The building of a great church is always a powerful metaphor, as it also was for William Golding in The Spire and Peter Carey in Oscar and Lucinda. But, unlike those other authors, Follett has returned to see how the building stands up, and it turns out that the foundations of Kingsbridge Cathedral are not as firm as its creators hoped, a deliberate image for a book which has uncertainty as its major theme. Although Follett doesn't force the parallels, the reader is clearly quietly invited at times to substitute Islam, avian flu and Iraq for the Christian Church, the Black Death and the wars with France.
There are two huge challenges in historical fiction, which few authors have ever satisfyingly solved and from which this book emerges only with an often tensely contested draw. One is that, in key historical moments, we will always know more than the characters, leading to chapters in which the reader fights a pantomime impulse to yell: "They're buboes. It's the Plague!" Follett's massive research means that he will be ahead of most readers most of the time but a bathetic historical hindsight sometimes intrudes.
The other constant difficulty is choosing a style of dialogue which finds the balance between anachronism and stage-archaism. Follett's choice is to voice things much as they would be said today. So, for example, the lines "I'm not the one trying to steal someone else's husband" and "Mother, you're spoiling the wedding" are spoken during a family gathering. And a woman who tells her man "I'm pregnant" receives the reassuring reply: "I don't think you should try to end the pregnancy with potions - it's too dangerous." It's easy to see why Follett avoided the "with child" and "God's blood" style of speech but the effect can sometimes resemble a medieval episode of EastEnders. His linking prose, though, is generally crisply efficient, rarely jarring in an Archeresque way, and the grimness of the historical reality of this period usually holds back the sentimentality to which populist fiction is prone, except in an unfortunately saccharine attitude to animals: even the baddies seem to have a dog, horse or cat, as if - and it would be unfair to invoke New Labour again here - Follett were cannily targeting the known weaknesses of his likely reading constituency.
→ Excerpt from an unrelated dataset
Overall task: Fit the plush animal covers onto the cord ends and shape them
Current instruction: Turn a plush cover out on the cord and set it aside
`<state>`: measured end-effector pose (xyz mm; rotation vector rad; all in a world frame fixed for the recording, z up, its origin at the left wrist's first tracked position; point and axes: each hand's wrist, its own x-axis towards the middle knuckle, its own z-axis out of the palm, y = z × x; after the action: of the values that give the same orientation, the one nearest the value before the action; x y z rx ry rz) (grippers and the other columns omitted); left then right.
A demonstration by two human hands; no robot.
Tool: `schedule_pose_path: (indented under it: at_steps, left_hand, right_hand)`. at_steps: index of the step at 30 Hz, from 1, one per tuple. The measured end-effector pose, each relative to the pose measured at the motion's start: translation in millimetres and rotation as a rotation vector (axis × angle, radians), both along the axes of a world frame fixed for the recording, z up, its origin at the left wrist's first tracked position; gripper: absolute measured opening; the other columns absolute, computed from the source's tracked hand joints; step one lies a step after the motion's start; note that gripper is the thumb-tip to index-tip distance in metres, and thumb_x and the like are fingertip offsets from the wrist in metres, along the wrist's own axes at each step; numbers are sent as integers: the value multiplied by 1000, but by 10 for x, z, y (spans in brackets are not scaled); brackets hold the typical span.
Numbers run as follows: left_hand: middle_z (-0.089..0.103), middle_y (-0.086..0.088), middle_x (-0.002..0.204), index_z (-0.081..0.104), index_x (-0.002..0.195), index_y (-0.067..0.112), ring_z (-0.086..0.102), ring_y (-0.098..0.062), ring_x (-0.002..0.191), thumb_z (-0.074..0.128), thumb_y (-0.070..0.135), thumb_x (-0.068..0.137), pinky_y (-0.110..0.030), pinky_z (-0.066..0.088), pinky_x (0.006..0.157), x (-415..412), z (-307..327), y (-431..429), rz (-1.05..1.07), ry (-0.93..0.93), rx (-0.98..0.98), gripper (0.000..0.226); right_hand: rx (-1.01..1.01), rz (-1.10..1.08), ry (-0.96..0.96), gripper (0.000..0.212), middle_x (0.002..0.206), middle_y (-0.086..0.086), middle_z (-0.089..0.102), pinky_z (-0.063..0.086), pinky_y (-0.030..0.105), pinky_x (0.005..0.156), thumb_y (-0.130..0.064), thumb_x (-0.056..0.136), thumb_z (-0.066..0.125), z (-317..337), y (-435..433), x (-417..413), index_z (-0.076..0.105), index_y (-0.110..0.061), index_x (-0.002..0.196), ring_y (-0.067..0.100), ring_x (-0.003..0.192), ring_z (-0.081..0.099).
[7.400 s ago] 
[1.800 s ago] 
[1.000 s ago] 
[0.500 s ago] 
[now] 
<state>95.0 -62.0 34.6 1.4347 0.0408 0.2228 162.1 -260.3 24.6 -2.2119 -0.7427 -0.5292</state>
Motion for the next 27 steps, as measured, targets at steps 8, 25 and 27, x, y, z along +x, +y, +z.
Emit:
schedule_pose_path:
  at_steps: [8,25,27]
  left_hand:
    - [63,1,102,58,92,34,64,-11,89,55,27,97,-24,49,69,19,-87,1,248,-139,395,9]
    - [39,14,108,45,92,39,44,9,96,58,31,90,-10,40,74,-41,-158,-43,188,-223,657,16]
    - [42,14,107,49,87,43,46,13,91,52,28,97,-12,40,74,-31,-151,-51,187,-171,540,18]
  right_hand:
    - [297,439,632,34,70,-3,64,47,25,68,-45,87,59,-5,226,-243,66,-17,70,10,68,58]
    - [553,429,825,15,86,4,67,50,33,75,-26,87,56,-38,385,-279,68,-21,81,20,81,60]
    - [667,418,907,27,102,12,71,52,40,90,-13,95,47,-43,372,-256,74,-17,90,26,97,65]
Preferring Follett's spy thrillers, I would never have read this genre for pleasure. But, to my surprise, I came away from the book with admiration for a work that stands as something of a triumph of industry and professionalism. Trees and readers would require considerable notice before Follett extended this sequence into a trilogy, but in a culture which is time-poor and media-rich, there is a certain comfort in the fact that a book as long and dense as this is still regarded as a populist, commercial project.